Sportválasztó (Hungarian for “Sport Selector”) is a website I’ve been building to solve a problem that’s been bothering me for a long time: in Hungary, finding a sports club is genuinely awful. There’s no good, centralized, user-friendly way to browse sports and find a club that actually fits what you’re looking for. So I decided to build one myself.
Timeline
I actually started working on this project last fall, long before I joined Hack Club. It’s been a side project I come back to whenever I have the time and motivation for it, so progress has been steady but not constant — more of a “work on it in bursts” kind of project than a daily grind.
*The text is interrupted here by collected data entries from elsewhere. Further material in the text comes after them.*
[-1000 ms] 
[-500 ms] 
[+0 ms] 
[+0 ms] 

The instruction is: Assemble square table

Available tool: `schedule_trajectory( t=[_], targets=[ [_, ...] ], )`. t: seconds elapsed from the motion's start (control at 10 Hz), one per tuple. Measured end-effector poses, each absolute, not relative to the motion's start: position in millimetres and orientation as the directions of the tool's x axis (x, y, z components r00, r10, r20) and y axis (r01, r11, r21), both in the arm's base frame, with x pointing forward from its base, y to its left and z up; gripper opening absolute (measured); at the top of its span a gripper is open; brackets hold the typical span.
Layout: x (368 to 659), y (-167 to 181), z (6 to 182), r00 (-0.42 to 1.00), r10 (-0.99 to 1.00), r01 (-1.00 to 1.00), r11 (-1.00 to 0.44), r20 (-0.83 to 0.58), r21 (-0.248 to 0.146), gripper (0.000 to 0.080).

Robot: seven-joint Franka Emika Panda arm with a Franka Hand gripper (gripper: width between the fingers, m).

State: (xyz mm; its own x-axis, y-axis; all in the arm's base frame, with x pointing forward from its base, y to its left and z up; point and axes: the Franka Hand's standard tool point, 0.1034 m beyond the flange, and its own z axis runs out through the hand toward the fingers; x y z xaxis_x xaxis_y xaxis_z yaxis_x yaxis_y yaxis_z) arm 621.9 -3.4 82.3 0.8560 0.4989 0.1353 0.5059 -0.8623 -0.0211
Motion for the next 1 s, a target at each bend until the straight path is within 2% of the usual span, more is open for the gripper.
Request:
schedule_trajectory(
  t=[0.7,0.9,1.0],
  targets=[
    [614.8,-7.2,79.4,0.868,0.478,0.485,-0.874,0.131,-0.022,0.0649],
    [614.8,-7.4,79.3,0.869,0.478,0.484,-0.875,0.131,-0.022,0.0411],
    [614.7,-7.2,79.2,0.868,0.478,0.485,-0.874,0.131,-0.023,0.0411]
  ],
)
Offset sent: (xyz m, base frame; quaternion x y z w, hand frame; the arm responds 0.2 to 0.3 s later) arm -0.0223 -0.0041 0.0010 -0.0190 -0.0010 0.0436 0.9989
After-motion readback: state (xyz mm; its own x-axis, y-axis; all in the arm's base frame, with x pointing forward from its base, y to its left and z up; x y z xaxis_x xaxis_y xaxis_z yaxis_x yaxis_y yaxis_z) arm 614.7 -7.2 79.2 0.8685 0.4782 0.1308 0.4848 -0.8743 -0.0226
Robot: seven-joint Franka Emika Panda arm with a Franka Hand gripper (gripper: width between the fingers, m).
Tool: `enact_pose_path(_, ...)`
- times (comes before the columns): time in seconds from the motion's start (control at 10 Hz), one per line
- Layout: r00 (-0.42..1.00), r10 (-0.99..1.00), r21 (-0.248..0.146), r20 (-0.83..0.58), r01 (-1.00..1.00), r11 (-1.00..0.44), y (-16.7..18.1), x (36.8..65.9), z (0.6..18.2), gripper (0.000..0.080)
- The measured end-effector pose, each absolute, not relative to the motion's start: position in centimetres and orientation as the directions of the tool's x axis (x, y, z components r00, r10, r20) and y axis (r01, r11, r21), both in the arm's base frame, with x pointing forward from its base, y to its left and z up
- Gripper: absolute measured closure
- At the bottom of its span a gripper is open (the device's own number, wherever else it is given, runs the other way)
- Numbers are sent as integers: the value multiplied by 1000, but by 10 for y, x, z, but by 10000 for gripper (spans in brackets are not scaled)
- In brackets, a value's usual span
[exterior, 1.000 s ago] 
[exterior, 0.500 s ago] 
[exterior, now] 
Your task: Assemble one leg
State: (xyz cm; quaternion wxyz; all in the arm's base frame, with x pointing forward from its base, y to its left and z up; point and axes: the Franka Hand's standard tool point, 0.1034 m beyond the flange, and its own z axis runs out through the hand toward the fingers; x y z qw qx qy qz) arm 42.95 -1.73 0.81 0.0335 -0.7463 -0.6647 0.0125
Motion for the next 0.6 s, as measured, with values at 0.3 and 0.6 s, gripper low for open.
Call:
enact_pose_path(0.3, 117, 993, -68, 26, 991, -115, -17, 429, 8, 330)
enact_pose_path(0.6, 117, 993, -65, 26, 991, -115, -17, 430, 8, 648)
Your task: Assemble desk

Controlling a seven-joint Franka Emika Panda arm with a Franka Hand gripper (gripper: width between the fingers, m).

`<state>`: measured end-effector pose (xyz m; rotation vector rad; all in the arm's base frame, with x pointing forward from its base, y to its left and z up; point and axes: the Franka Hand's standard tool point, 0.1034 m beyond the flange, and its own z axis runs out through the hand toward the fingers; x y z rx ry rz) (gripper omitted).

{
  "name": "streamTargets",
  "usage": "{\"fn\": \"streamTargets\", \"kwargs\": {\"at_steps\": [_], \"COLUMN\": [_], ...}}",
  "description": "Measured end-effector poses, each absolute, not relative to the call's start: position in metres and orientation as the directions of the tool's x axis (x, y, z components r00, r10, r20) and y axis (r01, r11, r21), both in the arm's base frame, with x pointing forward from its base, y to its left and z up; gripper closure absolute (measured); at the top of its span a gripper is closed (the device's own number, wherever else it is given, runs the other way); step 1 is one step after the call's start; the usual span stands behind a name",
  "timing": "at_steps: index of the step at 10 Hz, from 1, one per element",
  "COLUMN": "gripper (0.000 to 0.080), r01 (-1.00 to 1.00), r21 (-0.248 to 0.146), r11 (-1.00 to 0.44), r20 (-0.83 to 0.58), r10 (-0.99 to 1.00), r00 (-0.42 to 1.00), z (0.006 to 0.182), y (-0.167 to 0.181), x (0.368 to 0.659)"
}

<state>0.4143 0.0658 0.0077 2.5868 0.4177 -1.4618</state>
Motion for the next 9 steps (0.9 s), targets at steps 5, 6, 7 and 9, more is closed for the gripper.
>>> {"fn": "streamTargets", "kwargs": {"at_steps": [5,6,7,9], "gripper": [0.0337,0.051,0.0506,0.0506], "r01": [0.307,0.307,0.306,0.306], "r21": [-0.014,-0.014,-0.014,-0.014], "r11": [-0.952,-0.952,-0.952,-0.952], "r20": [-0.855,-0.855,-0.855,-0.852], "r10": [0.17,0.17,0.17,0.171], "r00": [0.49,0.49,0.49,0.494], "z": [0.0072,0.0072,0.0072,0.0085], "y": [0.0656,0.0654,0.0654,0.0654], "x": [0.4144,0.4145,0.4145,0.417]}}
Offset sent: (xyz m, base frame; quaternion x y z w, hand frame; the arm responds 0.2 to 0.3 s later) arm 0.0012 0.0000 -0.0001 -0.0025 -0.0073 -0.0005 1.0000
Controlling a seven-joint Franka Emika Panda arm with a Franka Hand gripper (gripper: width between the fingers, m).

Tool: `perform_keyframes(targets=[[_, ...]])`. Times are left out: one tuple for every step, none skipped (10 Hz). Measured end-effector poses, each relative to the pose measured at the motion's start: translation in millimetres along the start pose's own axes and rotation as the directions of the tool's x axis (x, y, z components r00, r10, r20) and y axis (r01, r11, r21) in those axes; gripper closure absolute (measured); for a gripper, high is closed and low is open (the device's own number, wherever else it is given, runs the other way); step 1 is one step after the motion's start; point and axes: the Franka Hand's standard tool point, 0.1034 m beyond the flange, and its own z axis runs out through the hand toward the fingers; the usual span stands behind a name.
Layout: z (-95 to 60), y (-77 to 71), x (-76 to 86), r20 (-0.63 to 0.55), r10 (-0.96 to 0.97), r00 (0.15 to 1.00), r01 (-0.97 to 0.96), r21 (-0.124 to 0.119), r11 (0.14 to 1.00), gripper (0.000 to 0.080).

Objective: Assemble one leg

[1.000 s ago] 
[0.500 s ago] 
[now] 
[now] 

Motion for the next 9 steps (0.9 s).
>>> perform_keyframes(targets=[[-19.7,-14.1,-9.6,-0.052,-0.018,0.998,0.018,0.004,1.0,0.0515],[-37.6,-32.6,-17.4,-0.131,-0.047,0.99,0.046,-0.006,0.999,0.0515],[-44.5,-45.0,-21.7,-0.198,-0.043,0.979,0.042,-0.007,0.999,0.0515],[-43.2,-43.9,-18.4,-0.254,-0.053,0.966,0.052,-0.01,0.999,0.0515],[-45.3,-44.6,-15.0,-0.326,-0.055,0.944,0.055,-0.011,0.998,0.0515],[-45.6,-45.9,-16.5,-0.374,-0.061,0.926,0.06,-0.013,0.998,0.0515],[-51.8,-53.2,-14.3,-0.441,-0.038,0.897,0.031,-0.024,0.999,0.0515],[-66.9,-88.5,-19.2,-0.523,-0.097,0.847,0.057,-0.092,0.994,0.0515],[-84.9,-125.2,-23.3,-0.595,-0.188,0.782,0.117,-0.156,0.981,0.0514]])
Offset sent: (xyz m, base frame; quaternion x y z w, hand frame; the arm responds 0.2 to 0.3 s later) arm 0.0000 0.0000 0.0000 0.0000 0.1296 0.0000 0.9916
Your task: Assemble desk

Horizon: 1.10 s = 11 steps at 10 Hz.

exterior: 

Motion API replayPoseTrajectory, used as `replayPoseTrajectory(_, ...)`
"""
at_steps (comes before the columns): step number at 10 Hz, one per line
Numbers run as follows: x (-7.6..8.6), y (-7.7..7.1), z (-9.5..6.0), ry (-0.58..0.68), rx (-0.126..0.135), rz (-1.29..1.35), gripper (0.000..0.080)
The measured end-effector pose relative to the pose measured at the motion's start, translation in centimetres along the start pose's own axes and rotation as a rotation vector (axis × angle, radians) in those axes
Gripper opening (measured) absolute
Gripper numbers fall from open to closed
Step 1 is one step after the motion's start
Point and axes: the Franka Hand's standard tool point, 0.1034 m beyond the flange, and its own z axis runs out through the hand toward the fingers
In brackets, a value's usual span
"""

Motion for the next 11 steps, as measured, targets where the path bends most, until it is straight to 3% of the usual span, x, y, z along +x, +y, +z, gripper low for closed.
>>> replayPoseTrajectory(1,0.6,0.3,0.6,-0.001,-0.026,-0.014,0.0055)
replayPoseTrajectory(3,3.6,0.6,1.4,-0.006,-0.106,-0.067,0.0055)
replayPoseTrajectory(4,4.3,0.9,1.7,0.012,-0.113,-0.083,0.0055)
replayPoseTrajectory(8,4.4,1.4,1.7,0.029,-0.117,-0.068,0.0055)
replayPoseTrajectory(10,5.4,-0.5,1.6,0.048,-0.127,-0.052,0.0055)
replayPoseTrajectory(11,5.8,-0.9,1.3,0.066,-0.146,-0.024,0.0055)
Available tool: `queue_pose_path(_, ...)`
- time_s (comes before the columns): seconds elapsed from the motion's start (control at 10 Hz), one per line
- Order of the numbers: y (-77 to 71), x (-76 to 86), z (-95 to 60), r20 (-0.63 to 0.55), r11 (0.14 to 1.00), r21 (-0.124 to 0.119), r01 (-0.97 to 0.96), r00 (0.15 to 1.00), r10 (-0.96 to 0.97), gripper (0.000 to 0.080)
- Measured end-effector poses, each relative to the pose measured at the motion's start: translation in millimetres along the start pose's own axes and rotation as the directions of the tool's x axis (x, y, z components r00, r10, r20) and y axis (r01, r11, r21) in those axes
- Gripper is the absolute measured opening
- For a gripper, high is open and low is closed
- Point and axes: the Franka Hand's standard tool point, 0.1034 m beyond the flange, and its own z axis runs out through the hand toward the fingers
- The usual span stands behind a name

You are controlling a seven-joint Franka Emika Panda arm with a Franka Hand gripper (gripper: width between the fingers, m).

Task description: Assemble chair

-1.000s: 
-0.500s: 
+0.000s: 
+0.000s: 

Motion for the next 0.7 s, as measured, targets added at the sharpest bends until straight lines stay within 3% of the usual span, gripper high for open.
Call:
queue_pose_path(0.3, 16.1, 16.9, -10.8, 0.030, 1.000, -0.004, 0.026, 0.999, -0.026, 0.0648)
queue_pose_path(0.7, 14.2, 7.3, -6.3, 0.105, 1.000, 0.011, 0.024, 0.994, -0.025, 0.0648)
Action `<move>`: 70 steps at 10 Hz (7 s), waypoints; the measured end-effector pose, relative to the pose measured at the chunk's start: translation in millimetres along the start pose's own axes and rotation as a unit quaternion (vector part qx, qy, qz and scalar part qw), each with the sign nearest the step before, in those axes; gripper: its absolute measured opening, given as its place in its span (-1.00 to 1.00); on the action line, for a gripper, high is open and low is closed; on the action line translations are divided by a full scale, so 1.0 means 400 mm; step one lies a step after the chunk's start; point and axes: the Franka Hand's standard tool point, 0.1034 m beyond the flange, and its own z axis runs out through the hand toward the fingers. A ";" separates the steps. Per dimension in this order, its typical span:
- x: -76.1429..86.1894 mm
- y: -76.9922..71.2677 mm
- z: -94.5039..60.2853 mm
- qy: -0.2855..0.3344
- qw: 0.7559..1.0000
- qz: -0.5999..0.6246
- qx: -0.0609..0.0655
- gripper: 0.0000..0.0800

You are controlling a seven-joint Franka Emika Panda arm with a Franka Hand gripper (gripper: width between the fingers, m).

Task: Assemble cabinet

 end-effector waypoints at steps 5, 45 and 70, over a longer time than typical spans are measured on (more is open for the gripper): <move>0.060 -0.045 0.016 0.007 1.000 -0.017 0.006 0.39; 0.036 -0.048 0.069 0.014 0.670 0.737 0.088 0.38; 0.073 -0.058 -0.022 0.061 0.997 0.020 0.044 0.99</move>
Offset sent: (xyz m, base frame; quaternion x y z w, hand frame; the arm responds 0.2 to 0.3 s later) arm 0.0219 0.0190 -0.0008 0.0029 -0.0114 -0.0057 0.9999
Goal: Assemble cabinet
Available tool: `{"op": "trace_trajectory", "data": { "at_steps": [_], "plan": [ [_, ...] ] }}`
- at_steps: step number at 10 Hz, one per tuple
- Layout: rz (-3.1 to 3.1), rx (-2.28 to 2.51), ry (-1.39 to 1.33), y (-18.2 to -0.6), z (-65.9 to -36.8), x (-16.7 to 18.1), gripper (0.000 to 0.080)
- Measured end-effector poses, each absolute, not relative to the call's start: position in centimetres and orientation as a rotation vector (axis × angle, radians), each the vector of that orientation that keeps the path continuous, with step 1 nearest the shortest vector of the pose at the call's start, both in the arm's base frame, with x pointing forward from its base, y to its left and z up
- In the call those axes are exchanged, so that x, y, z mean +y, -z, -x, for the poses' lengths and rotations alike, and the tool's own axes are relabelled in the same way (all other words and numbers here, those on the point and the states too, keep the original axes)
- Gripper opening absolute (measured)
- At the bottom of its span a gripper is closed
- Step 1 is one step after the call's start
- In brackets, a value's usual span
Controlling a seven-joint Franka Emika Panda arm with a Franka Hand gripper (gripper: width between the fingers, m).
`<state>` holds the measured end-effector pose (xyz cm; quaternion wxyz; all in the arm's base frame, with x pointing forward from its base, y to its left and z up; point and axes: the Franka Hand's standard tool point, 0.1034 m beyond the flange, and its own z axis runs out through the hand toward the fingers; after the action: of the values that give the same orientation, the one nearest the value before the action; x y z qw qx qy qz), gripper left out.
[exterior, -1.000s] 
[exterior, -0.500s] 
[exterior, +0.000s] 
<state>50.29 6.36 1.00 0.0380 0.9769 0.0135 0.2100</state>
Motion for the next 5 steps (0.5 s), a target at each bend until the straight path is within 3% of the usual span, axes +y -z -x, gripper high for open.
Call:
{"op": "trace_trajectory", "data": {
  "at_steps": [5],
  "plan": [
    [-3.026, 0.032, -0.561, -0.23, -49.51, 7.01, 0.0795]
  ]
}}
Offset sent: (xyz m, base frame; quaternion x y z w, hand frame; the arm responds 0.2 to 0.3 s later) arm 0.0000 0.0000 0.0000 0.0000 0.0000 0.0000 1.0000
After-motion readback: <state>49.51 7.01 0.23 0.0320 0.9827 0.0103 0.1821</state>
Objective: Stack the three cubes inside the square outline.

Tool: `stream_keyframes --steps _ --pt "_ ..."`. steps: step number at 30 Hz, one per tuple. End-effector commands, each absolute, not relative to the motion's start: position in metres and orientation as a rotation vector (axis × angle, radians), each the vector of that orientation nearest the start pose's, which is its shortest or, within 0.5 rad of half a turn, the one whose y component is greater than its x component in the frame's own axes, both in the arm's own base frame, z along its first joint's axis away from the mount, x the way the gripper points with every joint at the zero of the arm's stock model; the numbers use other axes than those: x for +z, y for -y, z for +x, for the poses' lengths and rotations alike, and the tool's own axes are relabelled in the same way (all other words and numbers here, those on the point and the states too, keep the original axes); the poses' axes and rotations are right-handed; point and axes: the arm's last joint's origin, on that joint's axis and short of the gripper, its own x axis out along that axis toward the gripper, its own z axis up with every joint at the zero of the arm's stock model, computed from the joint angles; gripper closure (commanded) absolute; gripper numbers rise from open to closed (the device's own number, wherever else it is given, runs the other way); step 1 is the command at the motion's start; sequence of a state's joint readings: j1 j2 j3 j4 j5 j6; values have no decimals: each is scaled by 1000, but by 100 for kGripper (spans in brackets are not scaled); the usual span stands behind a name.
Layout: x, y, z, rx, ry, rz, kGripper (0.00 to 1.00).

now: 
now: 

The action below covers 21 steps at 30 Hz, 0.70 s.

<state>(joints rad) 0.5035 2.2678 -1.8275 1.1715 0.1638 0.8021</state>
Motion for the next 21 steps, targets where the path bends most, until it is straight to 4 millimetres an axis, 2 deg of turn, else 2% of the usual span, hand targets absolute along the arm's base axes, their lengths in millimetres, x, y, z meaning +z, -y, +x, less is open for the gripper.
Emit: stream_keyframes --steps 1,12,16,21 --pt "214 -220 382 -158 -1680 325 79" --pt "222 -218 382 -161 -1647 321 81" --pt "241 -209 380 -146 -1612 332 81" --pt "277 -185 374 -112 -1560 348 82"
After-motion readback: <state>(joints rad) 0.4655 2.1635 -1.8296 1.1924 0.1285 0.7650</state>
Joining the Stardance Challenge felt like a great excuse to pick it back up with more focus and actually push it forward.
Tech stack
I’m keeping things simple and dependency-free:

HTML for structure
CSS for styling
JavaScript — all vanilla, no frameworks or libraries

No React, no build tools, no bloat. Just the raw basics, which honestly was not the best decision, but at the time I started I had no clue about any frameworks existing.
A small honest note
One thing worth mentioning: the site itself is in Hungarian, since it’s built for Hungarian users trying to find local sports clubs. I know Hack Club’s community and platform are primarily English-speaking, so there’s a bit of a language mismatch between the project and the challenge. I’m keeping the devlogs in English, but the actual product stays Hungarian, because that’s who it’s meant to serve.
What’s next
I’ll keep posting updates here as I keep building — adding features, improving the design, and (hopefully) making it easier than ever for people in Hungary to find a sport and a club that’s right for them.